Cerca del Salto de Juanacatlán se encuentra el Aeropuerto Internacional de Guadalajara. Al salir del aeropuerto los visitantes se topan primero con un letrero que les da la bienvenida a Mexico’s Silicon Valley, y luego con una enorme bancada de anuncios espectaculares que cercan el lado derecho del camino de acceso a la carretera. Atrás de los espectaculares hay un humedal donde se paran a descansar aves migratorias en su viaje hacia el norte o hacia el sur. A algunas ciudades se les ocurriría presumir semejante paisaje a los recién llegados, pero a Guadalajara no se le ocurre eso: prefiere esconderlo y desviar la atención de los visitantes hacia anuncios de los hoteles del centro y diversos men’s clubs.

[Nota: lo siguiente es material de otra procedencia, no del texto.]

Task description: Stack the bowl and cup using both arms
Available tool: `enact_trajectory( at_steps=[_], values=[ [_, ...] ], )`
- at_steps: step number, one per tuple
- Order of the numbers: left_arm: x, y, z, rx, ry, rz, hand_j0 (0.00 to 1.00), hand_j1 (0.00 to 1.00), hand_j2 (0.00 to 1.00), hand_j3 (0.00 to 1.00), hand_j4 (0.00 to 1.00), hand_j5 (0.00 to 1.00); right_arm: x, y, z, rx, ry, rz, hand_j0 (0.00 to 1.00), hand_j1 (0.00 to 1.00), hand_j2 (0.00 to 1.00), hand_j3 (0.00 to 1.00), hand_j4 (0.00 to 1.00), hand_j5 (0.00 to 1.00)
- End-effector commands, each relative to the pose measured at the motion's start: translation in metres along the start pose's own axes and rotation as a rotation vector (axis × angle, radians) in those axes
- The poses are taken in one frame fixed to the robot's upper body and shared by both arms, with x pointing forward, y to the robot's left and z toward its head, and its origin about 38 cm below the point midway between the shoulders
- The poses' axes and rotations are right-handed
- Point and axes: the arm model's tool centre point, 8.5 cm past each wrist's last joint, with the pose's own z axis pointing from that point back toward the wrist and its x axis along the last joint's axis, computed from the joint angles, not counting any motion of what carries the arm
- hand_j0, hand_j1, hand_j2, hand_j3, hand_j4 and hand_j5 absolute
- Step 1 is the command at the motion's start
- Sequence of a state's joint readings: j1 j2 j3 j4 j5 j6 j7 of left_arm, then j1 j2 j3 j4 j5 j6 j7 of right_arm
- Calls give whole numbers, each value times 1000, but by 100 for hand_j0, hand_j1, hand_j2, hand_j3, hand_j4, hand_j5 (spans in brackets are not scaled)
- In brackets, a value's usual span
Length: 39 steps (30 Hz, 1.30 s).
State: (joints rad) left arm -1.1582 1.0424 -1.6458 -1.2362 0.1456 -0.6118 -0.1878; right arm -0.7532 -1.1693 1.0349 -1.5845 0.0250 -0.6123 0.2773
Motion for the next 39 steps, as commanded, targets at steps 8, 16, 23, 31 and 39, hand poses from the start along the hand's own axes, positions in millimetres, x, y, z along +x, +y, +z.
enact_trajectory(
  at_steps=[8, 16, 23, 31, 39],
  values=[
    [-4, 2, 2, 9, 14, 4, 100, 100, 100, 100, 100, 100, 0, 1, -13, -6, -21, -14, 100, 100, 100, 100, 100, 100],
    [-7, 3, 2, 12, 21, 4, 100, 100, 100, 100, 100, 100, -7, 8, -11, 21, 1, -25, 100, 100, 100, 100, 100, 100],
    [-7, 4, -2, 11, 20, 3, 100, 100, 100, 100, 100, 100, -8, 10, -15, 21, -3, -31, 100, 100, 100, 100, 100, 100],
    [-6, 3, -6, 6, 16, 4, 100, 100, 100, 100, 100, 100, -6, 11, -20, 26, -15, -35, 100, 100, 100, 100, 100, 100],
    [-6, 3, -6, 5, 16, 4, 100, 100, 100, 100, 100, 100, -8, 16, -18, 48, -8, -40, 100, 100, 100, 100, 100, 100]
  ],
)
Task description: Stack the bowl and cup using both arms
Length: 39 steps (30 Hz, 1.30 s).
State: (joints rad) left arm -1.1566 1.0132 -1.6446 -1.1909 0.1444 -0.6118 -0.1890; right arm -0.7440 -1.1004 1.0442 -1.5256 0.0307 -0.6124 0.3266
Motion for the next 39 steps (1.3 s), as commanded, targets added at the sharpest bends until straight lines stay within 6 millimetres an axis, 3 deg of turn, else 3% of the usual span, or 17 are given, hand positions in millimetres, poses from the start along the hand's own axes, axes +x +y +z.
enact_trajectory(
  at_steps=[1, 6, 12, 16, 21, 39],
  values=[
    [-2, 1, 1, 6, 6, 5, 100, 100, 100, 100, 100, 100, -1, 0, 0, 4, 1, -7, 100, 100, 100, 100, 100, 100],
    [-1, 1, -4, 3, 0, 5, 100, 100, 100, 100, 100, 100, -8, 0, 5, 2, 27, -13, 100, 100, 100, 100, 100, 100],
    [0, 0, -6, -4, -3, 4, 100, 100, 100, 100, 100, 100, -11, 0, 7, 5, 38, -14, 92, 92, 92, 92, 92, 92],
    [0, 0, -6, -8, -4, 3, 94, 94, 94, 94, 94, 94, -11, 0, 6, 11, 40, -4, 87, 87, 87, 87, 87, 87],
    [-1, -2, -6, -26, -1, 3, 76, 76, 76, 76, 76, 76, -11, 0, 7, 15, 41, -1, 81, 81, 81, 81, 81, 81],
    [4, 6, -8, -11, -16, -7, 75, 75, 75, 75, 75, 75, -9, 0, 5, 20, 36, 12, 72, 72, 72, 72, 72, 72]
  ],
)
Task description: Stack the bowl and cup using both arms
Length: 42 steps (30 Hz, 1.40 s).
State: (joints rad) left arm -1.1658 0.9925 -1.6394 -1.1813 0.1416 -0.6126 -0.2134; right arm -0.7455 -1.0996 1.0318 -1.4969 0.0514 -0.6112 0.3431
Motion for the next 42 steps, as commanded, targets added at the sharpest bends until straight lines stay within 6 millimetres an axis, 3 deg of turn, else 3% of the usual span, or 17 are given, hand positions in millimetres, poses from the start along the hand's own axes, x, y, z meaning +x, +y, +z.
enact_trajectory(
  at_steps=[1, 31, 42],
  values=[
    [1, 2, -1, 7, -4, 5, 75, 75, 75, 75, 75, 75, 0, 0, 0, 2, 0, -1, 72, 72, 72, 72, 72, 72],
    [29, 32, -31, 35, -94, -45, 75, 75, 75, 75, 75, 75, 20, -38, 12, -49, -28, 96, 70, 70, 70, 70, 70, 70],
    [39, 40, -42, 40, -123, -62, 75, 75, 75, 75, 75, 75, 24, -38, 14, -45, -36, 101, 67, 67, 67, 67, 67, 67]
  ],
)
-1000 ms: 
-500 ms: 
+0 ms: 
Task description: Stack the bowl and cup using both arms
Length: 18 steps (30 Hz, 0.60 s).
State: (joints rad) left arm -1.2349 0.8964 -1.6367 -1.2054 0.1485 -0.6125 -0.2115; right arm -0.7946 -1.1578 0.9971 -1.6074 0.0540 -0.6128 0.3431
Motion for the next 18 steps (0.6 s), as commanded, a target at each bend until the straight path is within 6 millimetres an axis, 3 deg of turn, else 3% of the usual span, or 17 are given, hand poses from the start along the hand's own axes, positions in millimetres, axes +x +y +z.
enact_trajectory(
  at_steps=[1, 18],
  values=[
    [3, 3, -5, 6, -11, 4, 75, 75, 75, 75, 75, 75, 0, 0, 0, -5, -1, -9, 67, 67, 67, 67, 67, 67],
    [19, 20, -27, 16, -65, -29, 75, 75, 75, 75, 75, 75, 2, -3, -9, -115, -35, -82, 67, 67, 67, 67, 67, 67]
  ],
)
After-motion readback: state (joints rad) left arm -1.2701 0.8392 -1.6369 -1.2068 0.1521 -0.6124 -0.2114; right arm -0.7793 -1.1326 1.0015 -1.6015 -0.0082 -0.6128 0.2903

Será porque el humedal, al igual que la Cola de Caballo, está lleno de aguas negras crudas que en ocasiones registran niveles de materia fecal cien veces más altos que el permitido por la Norma Oficial Mexicana, según datos publicados por la Comisión Estatal del Agua? Los residentes viejos recuerdan la zona como un paisaje edénico: dicen que cuando salían a día de campo, sólo llevaban una olla, pues la naturaleza ponía lo demás—pescado, ancas de rana, quelites, fruta, hasta agua suficientemente limpia para hacer un rico caldo. Ahora la parte norte del humedal ha sido drenada y se habla de planes de construir vivienda de interés social.

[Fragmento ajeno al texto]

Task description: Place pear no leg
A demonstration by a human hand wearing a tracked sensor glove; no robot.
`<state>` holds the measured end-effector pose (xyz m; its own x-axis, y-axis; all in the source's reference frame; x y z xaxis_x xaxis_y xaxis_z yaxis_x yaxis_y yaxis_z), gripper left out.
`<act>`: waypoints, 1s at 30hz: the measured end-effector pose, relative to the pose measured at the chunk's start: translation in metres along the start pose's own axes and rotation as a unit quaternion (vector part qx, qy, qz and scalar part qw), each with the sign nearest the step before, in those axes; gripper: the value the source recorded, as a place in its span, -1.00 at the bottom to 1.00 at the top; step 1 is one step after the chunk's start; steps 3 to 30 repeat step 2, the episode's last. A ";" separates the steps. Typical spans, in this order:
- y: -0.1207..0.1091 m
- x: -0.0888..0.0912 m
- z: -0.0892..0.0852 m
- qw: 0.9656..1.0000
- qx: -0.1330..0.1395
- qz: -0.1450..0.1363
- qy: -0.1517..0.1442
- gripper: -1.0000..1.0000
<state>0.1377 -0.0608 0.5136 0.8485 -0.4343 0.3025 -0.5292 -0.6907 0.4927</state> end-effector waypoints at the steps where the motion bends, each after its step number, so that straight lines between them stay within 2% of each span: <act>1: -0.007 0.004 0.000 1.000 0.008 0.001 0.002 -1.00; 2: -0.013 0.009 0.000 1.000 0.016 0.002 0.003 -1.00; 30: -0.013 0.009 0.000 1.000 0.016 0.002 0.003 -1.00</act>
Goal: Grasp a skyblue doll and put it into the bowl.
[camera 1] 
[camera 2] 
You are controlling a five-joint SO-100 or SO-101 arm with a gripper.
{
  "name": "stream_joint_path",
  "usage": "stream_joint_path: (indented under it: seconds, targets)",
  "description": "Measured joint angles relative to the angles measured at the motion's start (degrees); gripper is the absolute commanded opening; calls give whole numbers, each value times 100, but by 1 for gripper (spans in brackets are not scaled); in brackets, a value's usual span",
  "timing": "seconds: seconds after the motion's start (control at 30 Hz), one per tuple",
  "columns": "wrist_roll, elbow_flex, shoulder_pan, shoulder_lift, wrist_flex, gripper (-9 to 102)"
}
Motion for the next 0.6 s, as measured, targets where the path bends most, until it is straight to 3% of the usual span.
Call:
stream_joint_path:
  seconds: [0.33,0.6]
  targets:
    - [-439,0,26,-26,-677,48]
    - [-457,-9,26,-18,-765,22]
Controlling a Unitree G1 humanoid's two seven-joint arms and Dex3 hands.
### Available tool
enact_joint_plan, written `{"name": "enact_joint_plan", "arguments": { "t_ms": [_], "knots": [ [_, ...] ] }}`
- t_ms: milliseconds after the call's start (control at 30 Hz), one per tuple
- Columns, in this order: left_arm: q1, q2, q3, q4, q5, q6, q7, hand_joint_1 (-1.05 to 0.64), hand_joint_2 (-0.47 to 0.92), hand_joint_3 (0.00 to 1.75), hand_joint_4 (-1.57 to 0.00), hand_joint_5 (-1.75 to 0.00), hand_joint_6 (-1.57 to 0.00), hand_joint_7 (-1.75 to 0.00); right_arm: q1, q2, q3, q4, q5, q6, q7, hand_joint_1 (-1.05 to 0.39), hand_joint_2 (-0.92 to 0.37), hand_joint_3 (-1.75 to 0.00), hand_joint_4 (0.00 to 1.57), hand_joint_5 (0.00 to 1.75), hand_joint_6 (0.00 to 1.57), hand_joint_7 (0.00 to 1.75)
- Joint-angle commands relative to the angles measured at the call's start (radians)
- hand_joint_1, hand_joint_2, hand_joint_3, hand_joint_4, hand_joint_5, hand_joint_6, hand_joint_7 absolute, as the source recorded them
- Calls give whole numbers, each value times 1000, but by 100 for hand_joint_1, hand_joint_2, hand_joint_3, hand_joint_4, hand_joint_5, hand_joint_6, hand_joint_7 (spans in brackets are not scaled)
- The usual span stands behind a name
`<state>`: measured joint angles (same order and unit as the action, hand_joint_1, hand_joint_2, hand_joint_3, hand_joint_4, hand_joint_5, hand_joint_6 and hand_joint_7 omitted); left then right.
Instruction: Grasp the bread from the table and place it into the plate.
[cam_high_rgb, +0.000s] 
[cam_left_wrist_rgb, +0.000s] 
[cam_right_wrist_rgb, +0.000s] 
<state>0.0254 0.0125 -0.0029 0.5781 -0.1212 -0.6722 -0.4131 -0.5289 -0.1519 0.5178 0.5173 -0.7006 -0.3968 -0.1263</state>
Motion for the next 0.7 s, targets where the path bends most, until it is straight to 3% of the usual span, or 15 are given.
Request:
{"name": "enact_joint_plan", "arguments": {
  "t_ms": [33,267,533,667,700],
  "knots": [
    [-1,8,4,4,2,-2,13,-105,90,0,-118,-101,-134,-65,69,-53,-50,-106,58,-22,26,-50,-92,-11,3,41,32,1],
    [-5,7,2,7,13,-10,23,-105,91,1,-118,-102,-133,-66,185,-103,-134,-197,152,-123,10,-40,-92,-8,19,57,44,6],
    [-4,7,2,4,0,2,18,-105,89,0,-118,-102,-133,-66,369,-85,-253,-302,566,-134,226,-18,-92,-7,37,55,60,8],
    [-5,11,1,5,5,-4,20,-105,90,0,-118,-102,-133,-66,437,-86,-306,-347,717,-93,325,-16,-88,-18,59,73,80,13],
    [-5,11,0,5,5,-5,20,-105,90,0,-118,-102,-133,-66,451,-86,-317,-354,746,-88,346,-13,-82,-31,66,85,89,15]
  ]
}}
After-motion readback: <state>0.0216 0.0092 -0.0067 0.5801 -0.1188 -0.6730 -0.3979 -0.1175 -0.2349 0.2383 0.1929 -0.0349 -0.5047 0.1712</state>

Yo llevo 30 años viviendo en Guadalajara, y confieso que al igual que los promotores de los Panamericanos, albergo un chovinismo cívico: tengo ganas de que mi ciudad adoptiva figure en el mapa de las metrópolis de clase mundial; que se codee con Barcelona y Vancouver, Shanghai y Rio de Janeiro; que atraiga a turistas y al tipo de talento de vanguardia que detona el crecimiento económico de calidad. Pero algo me dice que no lo logrará mientras no sea capaz de organizar algo tan básico como la disposición de sus aguas residuales. Guadalajara está rodeada de paisajes que darían envidia a cualquier world city. Son activos invalorables y duraderos que nos da la geografía, pero la ciudad parece empeñarse en echarlos a perder. Prefirió fincar su reputación en una piñata.

Fuente: Xipe totek, Revista trimestral del Departamento Filosofía y Humanidades ITESO. No. 82, 31 de junio de 2012.